Numerical Computation of First-Passage Times of Increasing Levy Processes

TL;DR

This paper develops two numerical methods to compute the mean first-hitting time of increasing Lévy processes, facilitating practical calculations for applications involving inverse subordinators.

Contribution

It introduces and compares Bromwich integral and Post-Widder inversion methods for numerically inverting Laplace transforms of first-hitting times.

Findings

Two effective numerical methods are proposed for Laplace inversion.

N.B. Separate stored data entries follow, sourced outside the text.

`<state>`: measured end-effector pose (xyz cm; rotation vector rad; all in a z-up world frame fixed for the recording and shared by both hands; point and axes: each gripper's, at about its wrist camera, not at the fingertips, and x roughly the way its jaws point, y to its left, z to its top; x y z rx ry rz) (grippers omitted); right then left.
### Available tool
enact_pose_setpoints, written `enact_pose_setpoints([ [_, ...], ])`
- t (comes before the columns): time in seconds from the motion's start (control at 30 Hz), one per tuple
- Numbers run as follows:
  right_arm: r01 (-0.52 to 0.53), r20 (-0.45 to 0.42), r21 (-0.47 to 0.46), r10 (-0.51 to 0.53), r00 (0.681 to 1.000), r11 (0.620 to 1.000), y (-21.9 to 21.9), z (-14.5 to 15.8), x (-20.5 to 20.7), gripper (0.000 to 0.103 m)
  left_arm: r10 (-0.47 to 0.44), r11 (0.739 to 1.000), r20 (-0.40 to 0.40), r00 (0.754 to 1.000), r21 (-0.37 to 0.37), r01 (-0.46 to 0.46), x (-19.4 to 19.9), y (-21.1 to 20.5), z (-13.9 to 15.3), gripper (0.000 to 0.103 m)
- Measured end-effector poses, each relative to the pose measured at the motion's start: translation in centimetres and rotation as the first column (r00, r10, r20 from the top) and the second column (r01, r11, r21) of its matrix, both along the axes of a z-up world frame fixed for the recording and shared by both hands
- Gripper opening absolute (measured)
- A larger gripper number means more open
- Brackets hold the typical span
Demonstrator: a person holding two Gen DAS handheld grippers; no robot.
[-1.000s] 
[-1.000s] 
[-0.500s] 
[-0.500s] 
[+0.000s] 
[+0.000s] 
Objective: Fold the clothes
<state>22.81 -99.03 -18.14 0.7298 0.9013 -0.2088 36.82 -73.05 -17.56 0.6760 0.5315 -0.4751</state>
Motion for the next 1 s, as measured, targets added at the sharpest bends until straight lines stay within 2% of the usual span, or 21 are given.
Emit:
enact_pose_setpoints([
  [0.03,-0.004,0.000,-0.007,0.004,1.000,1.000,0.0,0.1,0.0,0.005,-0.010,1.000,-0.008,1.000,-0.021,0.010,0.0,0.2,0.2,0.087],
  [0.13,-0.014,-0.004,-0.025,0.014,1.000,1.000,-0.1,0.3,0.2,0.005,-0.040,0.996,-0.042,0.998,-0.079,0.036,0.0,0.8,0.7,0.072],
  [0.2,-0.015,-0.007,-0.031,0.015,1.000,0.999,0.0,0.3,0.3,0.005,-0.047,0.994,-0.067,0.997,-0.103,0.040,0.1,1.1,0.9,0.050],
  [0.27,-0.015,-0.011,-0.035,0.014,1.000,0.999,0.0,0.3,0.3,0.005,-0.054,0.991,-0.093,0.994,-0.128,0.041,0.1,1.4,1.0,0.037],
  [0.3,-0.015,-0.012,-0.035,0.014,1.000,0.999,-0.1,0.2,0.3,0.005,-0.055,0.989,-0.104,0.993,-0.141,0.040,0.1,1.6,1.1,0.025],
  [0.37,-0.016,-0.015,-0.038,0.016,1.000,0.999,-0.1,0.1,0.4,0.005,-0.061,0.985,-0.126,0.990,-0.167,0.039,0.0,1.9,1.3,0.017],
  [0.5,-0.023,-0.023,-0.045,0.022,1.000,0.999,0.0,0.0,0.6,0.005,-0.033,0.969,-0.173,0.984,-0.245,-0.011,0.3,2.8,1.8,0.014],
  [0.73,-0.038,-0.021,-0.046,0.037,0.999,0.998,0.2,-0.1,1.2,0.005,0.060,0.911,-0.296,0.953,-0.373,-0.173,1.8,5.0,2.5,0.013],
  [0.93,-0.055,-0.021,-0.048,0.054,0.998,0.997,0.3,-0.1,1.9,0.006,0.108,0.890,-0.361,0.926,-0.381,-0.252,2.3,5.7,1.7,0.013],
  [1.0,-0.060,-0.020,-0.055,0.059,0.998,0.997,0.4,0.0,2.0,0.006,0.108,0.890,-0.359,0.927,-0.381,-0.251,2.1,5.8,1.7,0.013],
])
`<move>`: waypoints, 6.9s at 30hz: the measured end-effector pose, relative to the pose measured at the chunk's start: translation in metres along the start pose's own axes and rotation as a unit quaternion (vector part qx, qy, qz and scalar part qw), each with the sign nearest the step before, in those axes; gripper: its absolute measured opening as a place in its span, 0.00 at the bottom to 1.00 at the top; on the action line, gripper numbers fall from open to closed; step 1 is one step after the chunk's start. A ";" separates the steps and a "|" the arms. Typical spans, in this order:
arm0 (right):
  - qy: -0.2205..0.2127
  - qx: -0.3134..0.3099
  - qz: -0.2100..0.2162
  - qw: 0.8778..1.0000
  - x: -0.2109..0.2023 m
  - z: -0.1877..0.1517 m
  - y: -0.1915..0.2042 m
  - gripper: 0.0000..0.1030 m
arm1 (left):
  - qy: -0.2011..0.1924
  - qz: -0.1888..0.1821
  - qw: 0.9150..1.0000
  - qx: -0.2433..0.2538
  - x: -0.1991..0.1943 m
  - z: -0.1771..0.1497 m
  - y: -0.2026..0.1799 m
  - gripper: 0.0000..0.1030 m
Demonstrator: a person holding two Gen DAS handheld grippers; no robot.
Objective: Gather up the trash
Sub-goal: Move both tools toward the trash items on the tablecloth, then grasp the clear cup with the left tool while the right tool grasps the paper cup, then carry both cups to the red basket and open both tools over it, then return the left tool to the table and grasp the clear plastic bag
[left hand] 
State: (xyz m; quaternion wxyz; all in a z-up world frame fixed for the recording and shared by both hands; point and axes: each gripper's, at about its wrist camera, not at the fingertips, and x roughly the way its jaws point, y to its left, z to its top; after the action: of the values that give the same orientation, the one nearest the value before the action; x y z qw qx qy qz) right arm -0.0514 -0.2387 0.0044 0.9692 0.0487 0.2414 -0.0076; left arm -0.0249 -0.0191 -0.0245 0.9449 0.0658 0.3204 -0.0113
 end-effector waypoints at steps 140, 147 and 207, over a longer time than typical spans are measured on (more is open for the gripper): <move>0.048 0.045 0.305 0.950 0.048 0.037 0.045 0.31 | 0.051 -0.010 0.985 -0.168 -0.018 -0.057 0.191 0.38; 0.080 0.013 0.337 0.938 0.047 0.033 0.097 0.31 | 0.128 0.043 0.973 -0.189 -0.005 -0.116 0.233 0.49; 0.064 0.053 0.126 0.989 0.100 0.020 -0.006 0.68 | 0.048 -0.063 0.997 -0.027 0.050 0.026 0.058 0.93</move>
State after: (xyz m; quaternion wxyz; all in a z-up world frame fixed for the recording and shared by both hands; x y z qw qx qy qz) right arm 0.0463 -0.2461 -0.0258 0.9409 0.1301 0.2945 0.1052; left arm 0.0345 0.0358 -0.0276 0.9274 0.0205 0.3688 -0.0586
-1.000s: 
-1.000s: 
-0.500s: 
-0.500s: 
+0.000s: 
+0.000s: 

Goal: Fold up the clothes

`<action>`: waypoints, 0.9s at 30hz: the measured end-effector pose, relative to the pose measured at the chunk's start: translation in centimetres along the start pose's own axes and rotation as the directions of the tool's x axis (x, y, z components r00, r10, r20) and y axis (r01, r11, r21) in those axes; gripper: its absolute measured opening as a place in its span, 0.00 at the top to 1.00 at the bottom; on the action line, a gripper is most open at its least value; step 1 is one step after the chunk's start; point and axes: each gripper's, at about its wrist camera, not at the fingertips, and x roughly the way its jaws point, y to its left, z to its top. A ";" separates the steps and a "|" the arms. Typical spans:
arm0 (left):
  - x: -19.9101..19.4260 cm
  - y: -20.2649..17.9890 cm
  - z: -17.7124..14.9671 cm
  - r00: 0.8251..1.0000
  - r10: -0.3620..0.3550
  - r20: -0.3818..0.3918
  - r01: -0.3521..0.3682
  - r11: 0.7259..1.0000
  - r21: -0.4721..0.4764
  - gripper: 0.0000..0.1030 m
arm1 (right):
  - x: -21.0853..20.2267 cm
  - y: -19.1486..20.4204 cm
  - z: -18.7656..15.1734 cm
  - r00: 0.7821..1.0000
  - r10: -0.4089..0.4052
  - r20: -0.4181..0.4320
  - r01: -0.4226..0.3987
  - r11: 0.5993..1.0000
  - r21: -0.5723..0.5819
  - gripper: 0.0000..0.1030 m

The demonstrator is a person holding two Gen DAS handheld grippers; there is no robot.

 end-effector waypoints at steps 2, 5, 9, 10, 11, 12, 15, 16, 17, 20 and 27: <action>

Software implementation provided for practical computation.

Methods are demonstrated with illustrative examples.

Abstract

Let $\{D(s), s \geq 0\}$ be a non-decreasing L\'evy process. The first-hitting time process $\{E(t) t \geq 0\}$ (which is sometimes referred to as an inverse subordinator) defined by $E(t) = \inf \{s: D(s) > t \}$ is a process which has arisen in many applications. Of particular interest is the mean first-hitting time $U(t)=\mathbb{E}E(t)$. This function characterizes all finite-dimensional distributions of the process $E$. The function $U$ can be calculated by inverting the Laplace transform of the function $\widetilde{U}(\lambda) = (\lambda \phi(\lambda))^{-1}$, where $\phi$ is the L\'evy exponent of the subordinator $D$. In this paper, we give two methods for computing numerically the inverse of this Laplace transform. The first is based on the Bromwich integral and the second is based on the Post-Widder inversion formula. The software written to support this work is available from the authors and we illustrate its use at the end of the paper.